Lennar Corporation (NYSE:LEN-B), a prominent homebuilder, recently reported its financial results for the third quarter of 2025. The company achieved earnings per share (EPS) of $2.29, surpassing the estimated $2.09. However, its revenue of $8.81 billion fell short of the anticipated $10.28 billion. Despite the revenue miss, Lennar's EPS performance indicates some resilience in its financial operations.

The company's revenue of $8.81 billion represents a 6.4% decline from the same period last year, as highlighted by Zacks. This shortfall is attributed to 'soft market conditions' impacting the homebuilding sector. Lennar's adjusted EPS of $2.00 also fell short of the consensus estimate of $2.10, reflecting challenges in meeting market expectations.

Lennar's net earnings for the quarter were $591 million, translating to $2.29 per diluted share. Excluding mark-to-market gains on technology investments, net earnings were $516 million, or $2.00 per diluted share.
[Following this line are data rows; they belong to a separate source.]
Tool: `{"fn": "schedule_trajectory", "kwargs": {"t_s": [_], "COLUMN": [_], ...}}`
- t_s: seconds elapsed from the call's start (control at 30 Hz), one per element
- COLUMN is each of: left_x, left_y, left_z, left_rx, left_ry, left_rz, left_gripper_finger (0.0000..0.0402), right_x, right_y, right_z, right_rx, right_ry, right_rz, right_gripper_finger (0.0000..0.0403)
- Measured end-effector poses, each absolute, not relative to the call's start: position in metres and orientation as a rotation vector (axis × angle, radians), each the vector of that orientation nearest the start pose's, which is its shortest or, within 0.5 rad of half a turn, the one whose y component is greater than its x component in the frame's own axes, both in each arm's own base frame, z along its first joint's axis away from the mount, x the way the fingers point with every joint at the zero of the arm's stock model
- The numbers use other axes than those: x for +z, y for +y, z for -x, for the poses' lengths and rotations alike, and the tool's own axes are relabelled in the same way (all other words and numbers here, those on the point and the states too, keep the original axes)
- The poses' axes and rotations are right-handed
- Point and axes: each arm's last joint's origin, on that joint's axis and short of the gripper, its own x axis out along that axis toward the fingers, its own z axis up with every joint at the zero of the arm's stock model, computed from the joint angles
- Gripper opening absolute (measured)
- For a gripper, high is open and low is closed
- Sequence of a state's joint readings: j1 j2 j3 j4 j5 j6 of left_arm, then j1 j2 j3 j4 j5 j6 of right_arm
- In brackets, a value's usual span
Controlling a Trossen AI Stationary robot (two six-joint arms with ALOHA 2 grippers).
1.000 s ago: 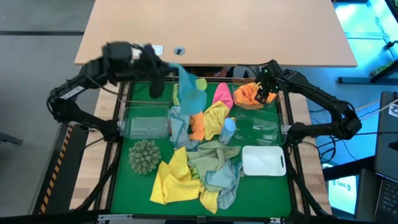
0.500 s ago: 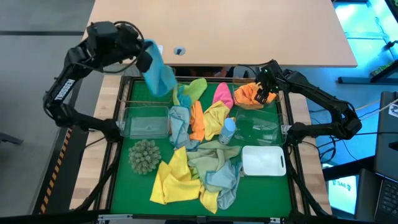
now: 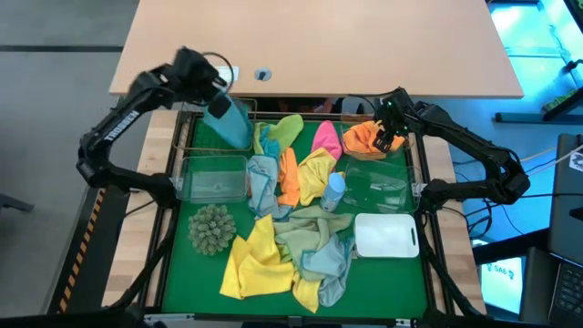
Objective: Sort microfiber towel by color & place in baskets
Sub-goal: Put the blue microfiber towel into the gold wire basket
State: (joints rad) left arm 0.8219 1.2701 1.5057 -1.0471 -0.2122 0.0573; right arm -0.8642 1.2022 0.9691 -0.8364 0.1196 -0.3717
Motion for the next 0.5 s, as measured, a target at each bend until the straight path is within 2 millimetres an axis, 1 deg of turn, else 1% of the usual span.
{"fn": "schedule_trajectory", "kwargs": {"t_s": [0.17,0.33,0.5], "left_x": [0.352,0.314,0.281], "left_y": [0.178,0.176,0.170], "left_z": [-0.157,-0.155,-0.151], "left_rx": [0.883,0.859,0.822], "left_ry": [0.972,1.094,1.183], "left_rz": [0.277,0.325,0.424], "left_gripper_finger": [0.0000,0.0000,0.0000], "right_x": [0.267,0.267,0.267], "right_y": [-0.172,-0.172,-0.173], "right_z": [-0.142,-0.143,-0.142], "right_rx": [-0.673,-0.677,-0.683], "right_ry": [1.170,1.170,1.173], "right_rz": [-0.090,-0.088,-0.085], "right_gripper_finger": [0.0216,0.0216,0.0216]}}
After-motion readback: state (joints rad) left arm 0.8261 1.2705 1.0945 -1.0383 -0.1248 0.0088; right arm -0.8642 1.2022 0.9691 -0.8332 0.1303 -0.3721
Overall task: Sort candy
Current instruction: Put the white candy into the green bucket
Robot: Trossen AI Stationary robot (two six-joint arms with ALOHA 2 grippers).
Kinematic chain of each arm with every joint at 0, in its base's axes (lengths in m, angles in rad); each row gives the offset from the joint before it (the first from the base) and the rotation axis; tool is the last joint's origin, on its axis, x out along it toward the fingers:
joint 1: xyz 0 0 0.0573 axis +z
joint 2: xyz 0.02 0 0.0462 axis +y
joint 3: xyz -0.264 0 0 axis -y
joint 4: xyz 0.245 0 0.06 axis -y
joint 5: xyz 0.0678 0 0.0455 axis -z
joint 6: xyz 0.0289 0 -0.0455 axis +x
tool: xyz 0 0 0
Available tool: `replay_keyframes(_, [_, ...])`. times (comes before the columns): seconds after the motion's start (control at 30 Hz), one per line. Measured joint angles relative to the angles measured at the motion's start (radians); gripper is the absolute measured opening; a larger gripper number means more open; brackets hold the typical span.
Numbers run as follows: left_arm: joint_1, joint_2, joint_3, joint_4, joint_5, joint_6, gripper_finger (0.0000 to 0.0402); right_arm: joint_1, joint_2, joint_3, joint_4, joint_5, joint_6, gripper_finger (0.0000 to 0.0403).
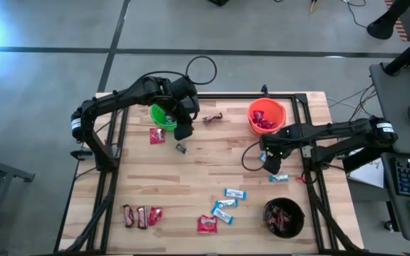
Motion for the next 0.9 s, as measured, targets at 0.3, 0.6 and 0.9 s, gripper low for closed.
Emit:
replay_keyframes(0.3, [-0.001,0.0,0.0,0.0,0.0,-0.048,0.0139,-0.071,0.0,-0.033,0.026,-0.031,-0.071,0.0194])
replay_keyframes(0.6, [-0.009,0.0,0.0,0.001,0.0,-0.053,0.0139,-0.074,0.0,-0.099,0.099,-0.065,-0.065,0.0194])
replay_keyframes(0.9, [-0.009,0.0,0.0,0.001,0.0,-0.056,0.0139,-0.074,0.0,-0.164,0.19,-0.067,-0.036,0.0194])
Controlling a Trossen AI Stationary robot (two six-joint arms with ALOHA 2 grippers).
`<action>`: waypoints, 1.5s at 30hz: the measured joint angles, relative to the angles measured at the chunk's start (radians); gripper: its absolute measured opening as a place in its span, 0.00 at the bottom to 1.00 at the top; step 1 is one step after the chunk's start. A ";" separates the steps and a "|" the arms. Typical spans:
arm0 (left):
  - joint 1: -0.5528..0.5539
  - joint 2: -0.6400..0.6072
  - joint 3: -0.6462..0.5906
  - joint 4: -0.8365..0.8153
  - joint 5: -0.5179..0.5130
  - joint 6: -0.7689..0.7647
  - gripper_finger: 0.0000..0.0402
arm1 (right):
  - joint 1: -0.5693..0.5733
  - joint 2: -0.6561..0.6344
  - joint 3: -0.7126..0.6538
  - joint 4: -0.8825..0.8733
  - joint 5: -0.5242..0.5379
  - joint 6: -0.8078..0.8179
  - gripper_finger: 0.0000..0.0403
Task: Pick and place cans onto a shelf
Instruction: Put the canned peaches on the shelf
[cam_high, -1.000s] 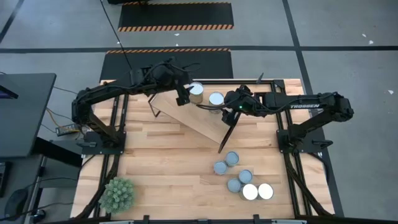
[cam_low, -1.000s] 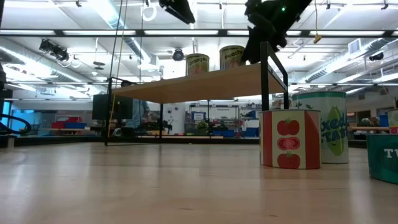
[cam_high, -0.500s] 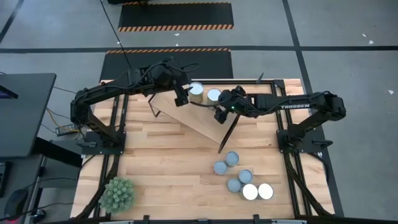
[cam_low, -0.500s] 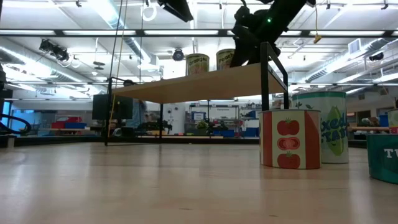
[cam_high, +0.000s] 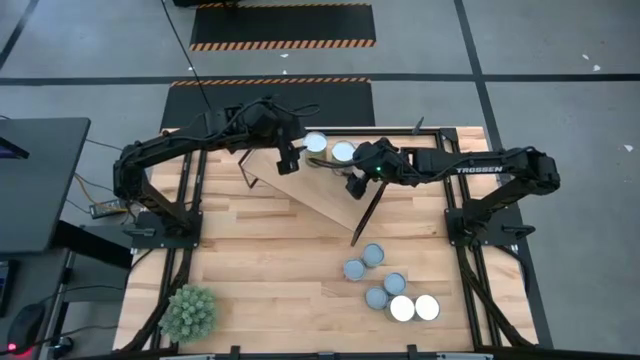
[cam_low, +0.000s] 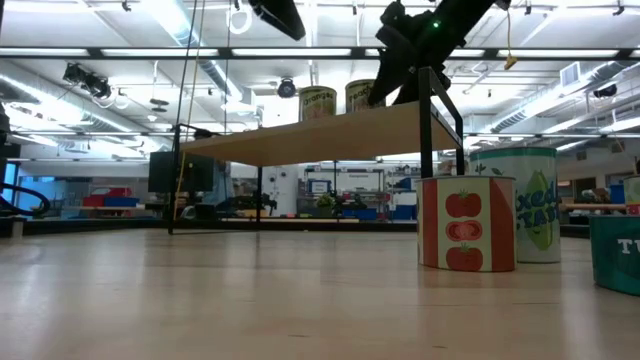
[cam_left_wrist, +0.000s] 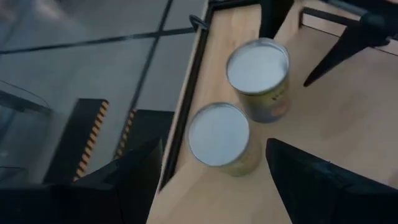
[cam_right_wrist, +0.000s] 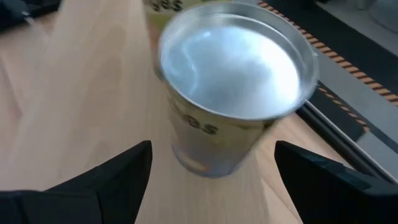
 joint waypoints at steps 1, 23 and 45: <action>0.005 0.003 0.000 -0.003 0.017 -0.005 0.72 | 0.000 0.000 0.000 0.010 -0.013 -0.004 0.86; 0.098 0.144 0.000 -0.126 0.138 0.081 0.72 | 0.000 0.005 0.000 0.057 -0.036 -0.053 0.86; 0.108 0.194 0.000 -0.072 -0.042 0.208 0.72 | 0.000 0.006 0.000 0.065 -0.028 -0.094 0.86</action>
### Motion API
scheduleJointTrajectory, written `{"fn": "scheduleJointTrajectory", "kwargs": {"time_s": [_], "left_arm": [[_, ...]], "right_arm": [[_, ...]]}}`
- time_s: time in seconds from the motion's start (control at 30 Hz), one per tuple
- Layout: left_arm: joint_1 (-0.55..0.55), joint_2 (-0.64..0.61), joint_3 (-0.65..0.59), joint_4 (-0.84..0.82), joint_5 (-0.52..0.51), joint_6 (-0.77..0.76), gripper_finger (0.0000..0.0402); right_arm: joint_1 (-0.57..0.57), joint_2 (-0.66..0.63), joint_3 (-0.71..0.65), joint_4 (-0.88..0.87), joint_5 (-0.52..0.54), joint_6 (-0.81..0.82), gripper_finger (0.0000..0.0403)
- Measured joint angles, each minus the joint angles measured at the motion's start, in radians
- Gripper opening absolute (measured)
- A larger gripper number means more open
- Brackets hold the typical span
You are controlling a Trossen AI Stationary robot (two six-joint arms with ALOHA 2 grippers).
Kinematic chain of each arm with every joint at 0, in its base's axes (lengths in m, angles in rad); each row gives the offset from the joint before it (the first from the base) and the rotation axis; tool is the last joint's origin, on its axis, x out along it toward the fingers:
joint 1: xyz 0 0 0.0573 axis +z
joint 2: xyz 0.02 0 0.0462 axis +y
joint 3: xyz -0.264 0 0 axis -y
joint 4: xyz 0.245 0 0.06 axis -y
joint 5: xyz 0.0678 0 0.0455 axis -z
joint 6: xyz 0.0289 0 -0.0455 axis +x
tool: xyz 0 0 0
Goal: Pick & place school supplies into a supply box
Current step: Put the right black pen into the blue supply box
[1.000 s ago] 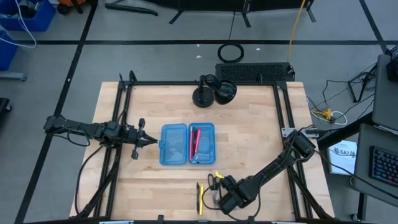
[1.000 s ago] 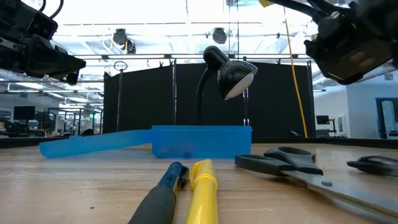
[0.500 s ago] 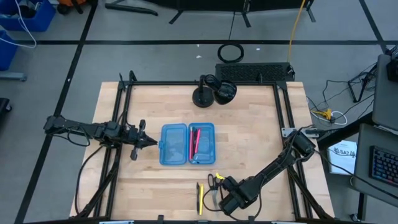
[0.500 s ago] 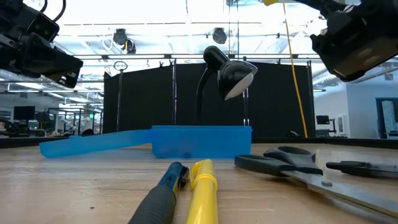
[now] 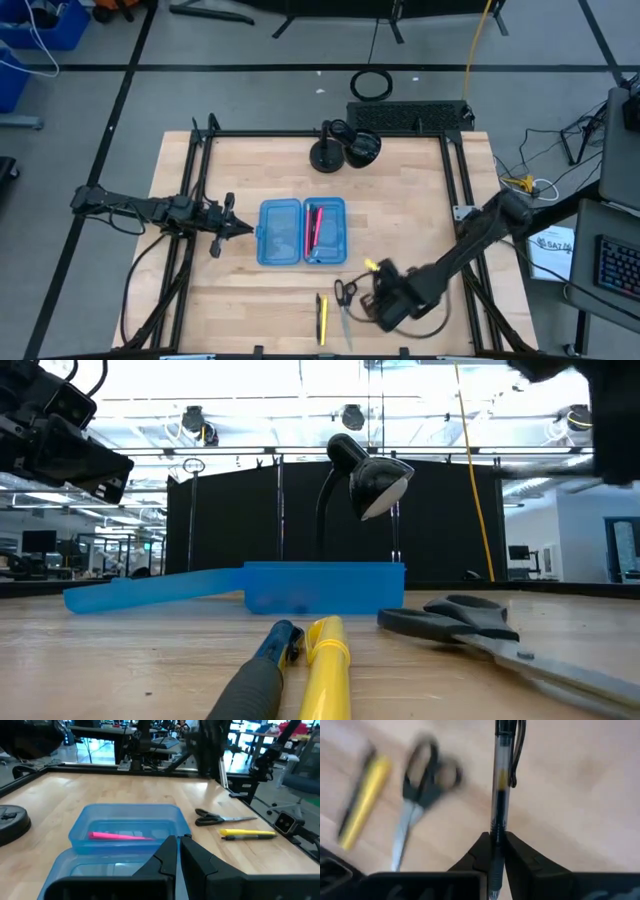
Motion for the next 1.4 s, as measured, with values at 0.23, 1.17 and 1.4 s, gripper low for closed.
{"fn": "scheduleJointTrajectory", "kwargs": {"time_s": [0.23, 1.17, 1.4], "left_arm": [[0.0, 0.023, 0.0, 0.0, 0.0, 0.0, 0.0024], [0.0, 0.064, 0.0, 0.004, -0.003, 0.025, 0.0024], [0.0, 0.064, 0.0, 0.005, -0.001, 0.042, 0.0024]], "right_arm": [[-0.053, -0.147, -0.002, -0.002, 0.242, -0.057, 0.0024], [-0.517, -0.014, -0.002, 0.556, -0.066, -0.478, 0.0024], [-0.579, 0.105, -0.002, 0.653, -0.158, -0.441, 0.0024]]}}
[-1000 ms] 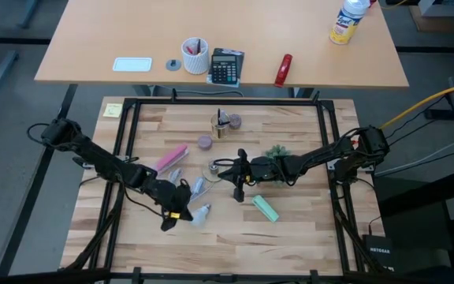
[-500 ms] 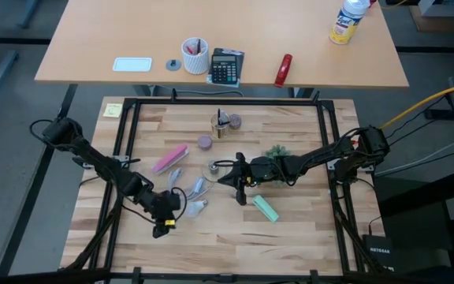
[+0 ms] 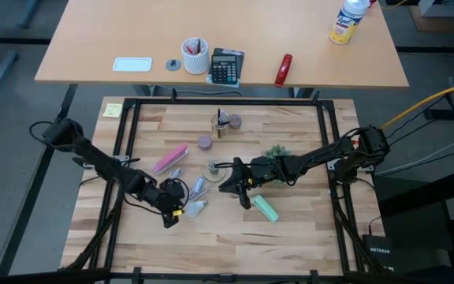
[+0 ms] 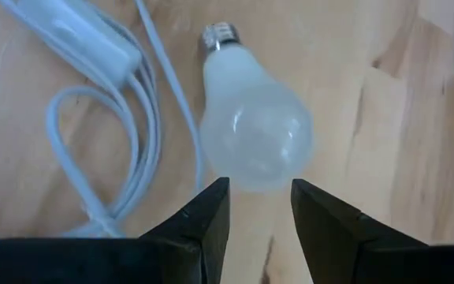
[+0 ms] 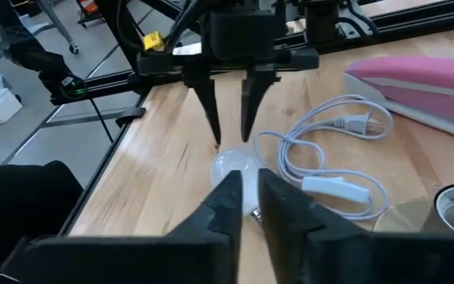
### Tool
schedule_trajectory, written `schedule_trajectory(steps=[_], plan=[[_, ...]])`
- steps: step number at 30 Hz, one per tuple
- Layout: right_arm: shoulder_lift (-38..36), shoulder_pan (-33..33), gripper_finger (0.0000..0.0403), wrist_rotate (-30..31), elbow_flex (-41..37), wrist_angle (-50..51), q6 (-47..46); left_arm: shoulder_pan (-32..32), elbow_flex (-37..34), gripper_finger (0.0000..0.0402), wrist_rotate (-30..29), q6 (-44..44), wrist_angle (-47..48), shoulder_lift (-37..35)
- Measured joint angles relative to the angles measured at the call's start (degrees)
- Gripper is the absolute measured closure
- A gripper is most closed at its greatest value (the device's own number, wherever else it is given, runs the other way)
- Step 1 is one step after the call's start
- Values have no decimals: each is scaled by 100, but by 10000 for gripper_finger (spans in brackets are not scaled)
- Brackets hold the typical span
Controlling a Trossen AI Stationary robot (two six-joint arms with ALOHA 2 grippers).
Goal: Screw lightbulb
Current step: Insert the lightbulb into the lamp
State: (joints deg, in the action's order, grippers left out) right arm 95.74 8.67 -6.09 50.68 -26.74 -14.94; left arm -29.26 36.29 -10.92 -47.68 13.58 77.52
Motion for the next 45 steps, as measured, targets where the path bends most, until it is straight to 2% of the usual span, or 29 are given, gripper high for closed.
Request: schedule_trajectory(steps=[7,13,18,21,26,30,33,39,45], plan=[[0,54,240,3,0,2,53,291,-4,274,0,351,-591,493],[0,198,193,48,2,177,570,568,-4,274,-1,647,-1160,835],[0,183,188,109,16,652,658,779,-4,274,-3,951,-1461,926],[11,177,188,111,251,1324,908,908,-4,274,-3,1143,-1633,926],[503,181,187,52,1187,2599,1637,1082,-4,274,-2,1366,-1950,926],[1202,177,187,140,2087,4022,2124,1160,-4,274,-2,1366,-1995,926],[1694,177,188,206,2624,4710,2255,1161,-4,274,-2,1366,-2014,926],[2263,179,188,268,3184,4776,2626,1159,-4,274,-2,1388,-2015,924],[2526,101,188,288,3254,4804,2837,1159,-4,274,1,1532,-2032,922]])
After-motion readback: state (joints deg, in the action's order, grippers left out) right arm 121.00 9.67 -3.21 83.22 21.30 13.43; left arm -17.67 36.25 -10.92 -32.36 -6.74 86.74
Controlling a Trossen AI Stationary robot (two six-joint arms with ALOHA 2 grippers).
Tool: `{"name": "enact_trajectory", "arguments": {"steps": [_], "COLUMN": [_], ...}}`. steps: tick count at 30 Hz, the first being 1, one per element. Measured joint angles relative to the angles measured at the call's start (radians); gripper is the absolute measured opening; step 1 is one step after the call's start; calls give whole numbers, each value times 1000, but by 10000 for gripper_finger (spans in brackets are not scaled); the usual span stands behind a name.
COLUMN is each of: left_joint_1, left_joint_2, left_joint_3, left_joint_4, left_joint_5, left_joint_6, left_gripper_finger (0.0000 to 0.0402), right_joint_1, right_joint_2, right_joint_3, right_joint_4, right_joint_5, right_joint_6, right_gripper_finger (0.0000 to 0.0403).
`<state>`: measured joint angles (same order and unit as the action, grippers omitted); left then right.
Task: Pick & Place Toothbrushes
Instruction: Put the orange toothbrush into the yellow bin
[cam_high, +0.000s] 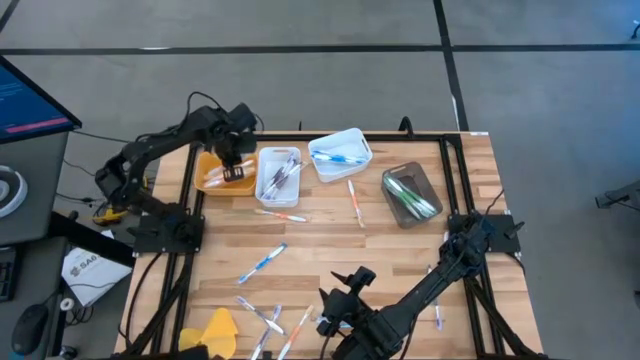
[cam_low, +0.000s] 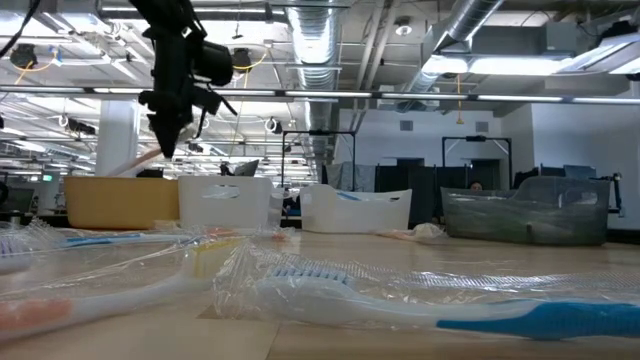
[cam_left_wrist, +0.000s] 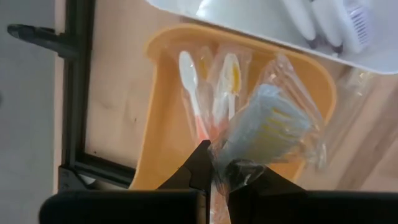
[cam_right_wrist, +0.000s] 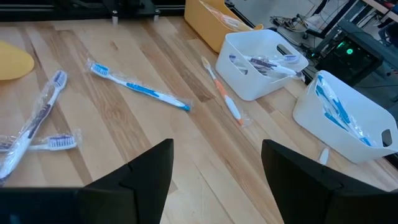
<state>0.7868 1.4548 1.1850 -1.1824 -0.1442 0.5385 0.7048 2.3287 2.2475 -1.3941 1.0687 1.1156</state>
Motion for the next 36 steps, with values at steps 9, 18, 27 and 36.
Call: {"name": "enact_trajectory", "arguments": {"steps": [9, 18, 27, 36], "left_joint_1": [6, 43, 97, 101], "left_joint_2": [78, 81, 77, 77], "left_joint_3": [-5, -5, -3, -3], "left_joint_4": [8, 16, 17, 37], "left_joint_5": [-1, 21, 22, 22], "left_joint_6": [9, -1, 5, -41], "left_gripper_finger": [15, 26, 25, 24], "right_joint_1": [0, 0, 0, 0], "right_joint_2": [0, 0, 0, 0], "right_joint_3": [0, 0, 0, 1], "right_joint_4": [0, 8, 25, 38], "right_joint_5": [1, 0, -25, -25], "right_joint_6": [0, 0, 2, 2], "right_gripper_finger": [238, 238, 238, 238]}}
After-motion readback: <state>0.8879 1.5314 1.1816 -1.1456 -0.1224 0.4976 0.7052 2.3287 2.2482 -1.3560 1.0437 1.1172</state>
This is a significant decrease from the previous year's third quarter, where net earnings were $1.2 billion, or $4.26 per diluted share, indicating a challenging market environment.

Despite these challenges, Lennar saw a 12% increase in new orders, totaling 23,004 homes, and maintained a backlog of 16,953 homes valued at $6.6 billion. The company delivered 21,584 homes, consistent with the prior year, and achieved total revenues of $8.8 billion. Homebuilding operating earnings were reported at $760 million, with a gross margin on home sales of 17.5% and a net margin of 9.2%.

Lennar's financial metrics reveal a price-to-earnings (P/E) ratio of approximately 10.13, indicating the price investors are willing to pay for each dollar of earnings. The price-to-sales ratio stands at about 0.94, suggesting that the stock is valued at less than one times its sales. The company's debt-to-equity ratio is relatively low at 0.19, indicating a conservative use of debt in its capital structure. Additionally, the current ratio is strong at 9.15, reflecting a robust ability to cover short-term liabilities with current assets.